La première d’entre elles, dans l’ordre chronologique, est la mutualisation des achats. Au 1er janvier 2017, un plan d’action achat à l’échelle du GHT aura dû être adopté.
Or trois situations paradoxales, les deux dernières inhérentes aux GHT, font que cette mutualisation sera délicate à mener.

Premier paradoxe : faire de l’achat la première des mutualisations attendues

La finalité du GHT est de rendre cohérente l’offre de soins au niveau d’un territoire. Dans ce cadre, les mutualisations des systèmes d’information hospitaliers, des départements d’information médicale et de la formation médicale sont inhérentes à la réussite du projet médical partagé.

Tel n’est pas le cas des achats, qui s’effectueront en conséquence des mutualisations que nous venons d’énumérer. Pourquoi alors faire du plan d’action achats la prochaine étape de la construction des GHT action à réaliser ? Il serait faux de croire qu’elle sera simple à mener.
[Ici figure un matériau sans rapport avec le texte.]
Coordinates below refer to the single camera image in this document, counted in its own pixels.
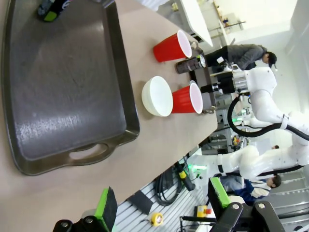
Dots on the seated person in blue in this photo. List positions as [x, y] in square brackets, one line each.
[251, 188]

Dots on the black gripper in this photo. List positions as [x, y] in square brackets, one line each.
[224, 83]

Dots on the black square pad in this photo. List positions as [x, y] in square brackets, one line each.
[142, 201]

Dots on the black and green can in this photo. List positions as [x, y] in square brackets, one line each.
[49, 9]

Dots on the white background counter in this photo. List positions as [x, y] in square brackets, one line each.
[195, 20]

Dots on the large dark grey serving tray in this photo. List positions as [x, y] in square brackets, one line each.
[65, 82]

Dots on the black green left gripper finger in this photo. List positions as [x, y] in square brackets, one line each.
[107, 207]

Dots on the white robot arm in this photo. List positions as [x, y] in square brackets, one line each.
[263, 101]

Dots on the white ribbed object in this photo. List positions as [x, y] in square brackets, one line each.
[148, 3]

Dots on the person in grey jacket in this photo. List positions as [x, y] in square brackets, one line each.
[241, 55]

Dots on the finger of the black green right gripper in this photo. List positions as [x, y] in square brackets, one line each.
[217, 194]

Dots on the white ceramic bowl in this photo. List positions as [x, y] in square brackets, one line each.
[157, 95]

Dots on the red plastic cup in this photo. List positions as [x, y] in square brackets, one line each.
[187, 99]
[172, 47]

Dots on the yellow emergency stop box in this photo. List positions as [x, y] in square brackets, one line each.
[202, 211]

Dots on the yellow tape measure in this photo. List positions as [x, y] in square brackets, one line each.
[157, 219]

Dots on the black cylindrical bottle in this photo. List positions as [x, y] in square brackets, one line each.
[188, 64]

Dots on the black yellow handheld controller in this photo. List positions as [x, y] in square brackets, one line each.
[185, 177]
Second paradoxe : modifier profondément les organisations achats sur une base conventionnelle nécessairement limitée dans le temps et dans son objet

La péremption des GHT est inscrite dans ses gênes (la durée de validité de la convention constitutive est limitée à 10 ans), les organisations sont donc censées être réversibles. Mais comment imaginer qu’un retour en arrière sera possible lorsqu’au sein du GHT, les établissements ne seront plus maitres de leurs politique achat, n’auront plus le choix de leurs fournisseurs, voire n’auront plus les services en interne leur permettant de mener des procédures de manière autonome ?

La mutualisation des achats devrait également être limitée à l’objet de la convention : élaborer un projet médical commun. Certains achats seront la traduction directe de ce projet (achat d’équipements médicaux, intérim médical etc…). D’autres n’auront qu’un lien lointain (entretien de locaux, maintenance d’une flotte de véhicules…).
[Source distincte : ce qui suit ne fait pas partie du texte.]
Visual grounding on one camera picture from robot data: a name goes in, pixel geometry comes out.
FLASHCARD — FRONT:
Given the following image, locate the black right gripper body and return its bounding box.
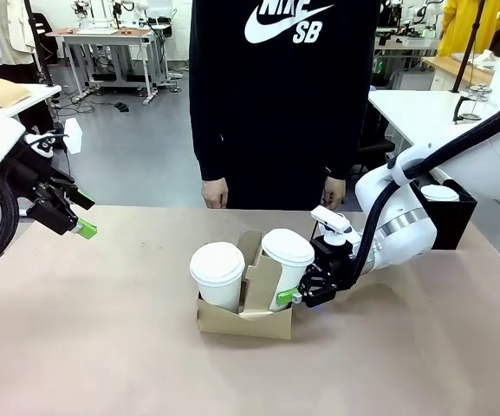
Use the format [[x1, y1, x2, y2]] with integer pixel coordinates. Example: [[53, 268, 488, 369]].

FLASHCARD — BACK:
[[308, 237, 361, 309]]

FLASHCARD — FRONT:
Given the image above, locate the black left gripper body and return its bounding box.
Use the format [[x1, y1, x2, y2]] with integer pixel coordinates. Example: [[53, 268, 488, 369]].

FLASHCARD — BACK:
[[0, 149, 77, 236]]

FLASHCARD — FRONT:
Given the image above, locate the white paper cup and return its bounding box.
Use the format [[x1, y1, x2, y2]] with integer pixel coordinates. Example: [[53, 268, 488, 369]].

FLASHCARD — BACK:
[[193, 272, 245, 313], [269, 255, 309, 313]]

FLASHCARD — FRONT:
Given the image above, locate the white plastic cup lid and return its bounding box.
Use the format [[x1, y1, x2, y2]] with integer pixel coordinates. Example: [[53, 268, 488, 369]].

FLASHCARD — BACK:
[[261, 228, 315, 268], [188, 242, 246, 288]]

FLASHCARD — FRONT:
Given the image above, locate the glass french press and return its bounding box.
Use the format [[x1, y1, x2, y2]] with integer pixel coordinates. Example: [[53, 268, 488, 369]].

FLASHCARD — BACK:
[[452, 84, 493, 126]]

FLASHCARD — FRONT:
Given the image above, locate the person's left forearm black sleeve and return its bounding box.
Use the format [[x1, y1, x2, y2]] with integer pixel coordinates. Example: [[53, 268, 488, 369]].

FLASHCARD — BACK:
[[322, 99, 373, 179]]

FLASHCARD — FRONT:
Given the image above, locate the person's right forearm black sleeve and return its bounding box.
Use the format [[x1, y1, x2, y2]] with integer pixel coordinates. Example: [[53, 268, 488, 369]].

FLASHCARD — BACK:
[[188, 107, 230, 182]]

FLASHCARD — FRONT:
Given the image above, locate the brown cardboard cup carrier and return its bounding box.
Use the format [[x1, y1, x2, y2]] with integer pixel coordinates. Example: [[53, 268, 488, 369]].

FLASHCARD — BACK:
[[196, 228, 295, 341]]

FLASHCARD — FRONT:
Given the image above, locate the person's left hand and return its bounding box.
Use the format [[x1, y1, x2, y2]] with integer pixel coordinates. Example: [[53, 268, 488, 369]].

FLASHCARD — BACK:
[[321, 175, 347, 208]]

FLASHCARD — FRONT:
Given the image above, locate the person's right hand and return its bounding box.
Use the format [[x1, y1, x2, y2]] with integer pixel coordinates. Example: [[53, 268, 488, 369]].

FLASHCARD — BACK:
[[200, 177, 230, 210]]

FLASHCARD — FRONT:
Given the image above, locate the white table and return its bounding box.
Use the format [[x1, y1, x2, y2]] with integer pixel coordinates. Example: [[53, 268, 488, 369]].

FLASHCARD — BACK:
[[367, 88, 500, 151], [0, 81, 63, 120]]

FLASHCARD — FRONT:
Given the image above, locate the black storage box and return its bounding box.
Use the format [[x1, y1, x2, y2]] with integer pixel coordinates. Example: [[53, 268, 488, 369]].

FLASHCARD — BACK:
[[408, 177, 479, 251]]

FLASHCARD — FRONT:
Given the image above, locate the brown cardboard sheet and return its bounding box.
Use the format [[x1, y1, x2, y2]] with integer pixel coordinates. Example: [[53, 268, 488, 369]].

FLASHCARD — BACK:
[[0, 79, 33, 108]]

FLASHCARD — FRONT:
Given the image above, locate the white lid stack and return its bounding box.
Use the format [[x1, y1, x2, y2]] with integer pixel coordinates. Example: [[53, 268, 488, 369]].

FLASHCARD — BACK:
[[419, 184, 461, 204]]

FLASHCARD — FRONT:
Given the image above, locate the grey workbench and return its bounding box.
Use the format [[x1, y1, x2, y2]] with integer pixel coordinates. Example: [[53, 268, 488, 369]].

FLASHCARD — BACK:
[[45, 23, 181, 105], [373, 25, 444, 57]]

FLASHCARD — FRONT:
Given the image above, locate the black tripod pole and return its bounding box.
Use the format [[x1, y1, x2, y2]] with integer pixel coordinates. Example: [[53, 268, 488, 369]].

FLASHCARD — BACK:
[[23, 0, 55, 88], [450, 0, 487, 94]]

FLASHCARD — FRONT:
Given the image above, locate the person in black sweater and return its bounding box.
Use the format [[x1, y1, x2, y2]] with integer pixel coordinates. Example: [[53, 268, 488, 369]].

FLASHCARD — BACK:
[[187, 0, 381, 212]]

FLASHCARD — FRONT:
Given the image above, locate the person in white coat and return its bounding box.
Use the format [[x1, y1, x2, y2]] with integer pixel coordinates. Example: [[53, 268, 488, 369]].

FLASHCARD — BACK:
[[0, 0, 55, 135]]

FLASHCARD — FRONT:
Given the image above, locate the wooden top table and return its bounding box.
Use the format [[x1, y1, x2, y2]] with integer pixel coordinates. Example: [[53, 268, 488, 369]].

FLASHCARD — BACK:
[[420, 54, 500, 90]]

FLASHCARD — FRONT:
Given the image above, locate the person in yellow jacket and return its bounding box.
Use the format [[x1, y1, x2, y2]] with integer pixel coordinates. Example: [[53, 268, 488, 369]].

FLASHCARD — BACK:
[[438, 0, 500, 57]]

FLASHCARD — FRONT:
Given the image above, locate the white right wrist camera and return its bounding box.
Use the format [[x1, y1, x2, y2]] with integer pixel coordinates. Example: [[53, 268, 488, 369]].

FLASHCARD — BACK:
[[309, 205, 354, 244]]

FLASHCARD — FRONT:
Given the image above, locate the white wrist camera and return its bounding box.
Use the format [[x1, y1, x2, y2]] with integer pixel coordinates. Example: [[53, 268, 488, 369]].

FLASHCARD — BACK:
[[23, 117, 84, 158], [309, 205, 354, 244]]

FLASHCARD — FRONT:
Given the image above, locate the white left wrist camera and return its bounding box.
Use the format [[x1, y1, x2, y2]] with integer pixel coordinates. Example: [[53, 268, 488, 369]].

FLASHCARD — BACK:
[[23, 117, 84, 158]]
Le périmètre de la mutualisation doit ainsi être interrogé. D’ailleurs, une lecture pointilliste du décret pourrait amener à distinguer entre le plan d’actions achats, qui concernerait effectivement tous les domaines, et les mutualisations effectives, qui ne seraient limitées qu’aux achats impactés directement par le projet médical.

Troisième paradoxe : faire comme si les achats étaient réalisés au sein d’une même entité lors que le GHT est dépourvu de personnalité morale

En privant le GHT de la personnalité morale tout en demandant aux praticiens de mettre en place une organisation transcendant les établissements, le législateur a projeté les praticiens dans une sorte de no-man’s land juridique.

Les mutualisations (pas seulement achats) nécessiteront que les compétences soient redistribuées afin de permettre à l’établissement support d’exercer pleinement ses compétences. Les outils de gestion des ressources humaines actuels seront-ils suffisants ? Rien n’est moins sûr.
Les circuits de décisions, avec toutes leurs implications si sensibles dans le domaine des achats (Qui fait ? Qui décide ? Qui signe ? Qui paye ? Qui est responsable en cas de litige ou de dépassement de l’enveloppe ? etc…) sont à construire au niveau du GHT.

Faute de mieux, le vadémécum propose comme outil de mutualisation le groupement de commandes, déjà largement utilisé. Saura-t-il s’adapter au niveau de mutualisation souhaité ? Certains préconisent déjà de doubler le GHT d’une structure pérenne type GCS. Au prix de quelles lourdeurs administratives ?

Il est urgent que le ministère de la Santé réponde, espérons via le guide pratique annoncé dans le « catalogue » du kit GHT, aux questions que la mutualisation achats vont susciter très rapidement dans les établissements.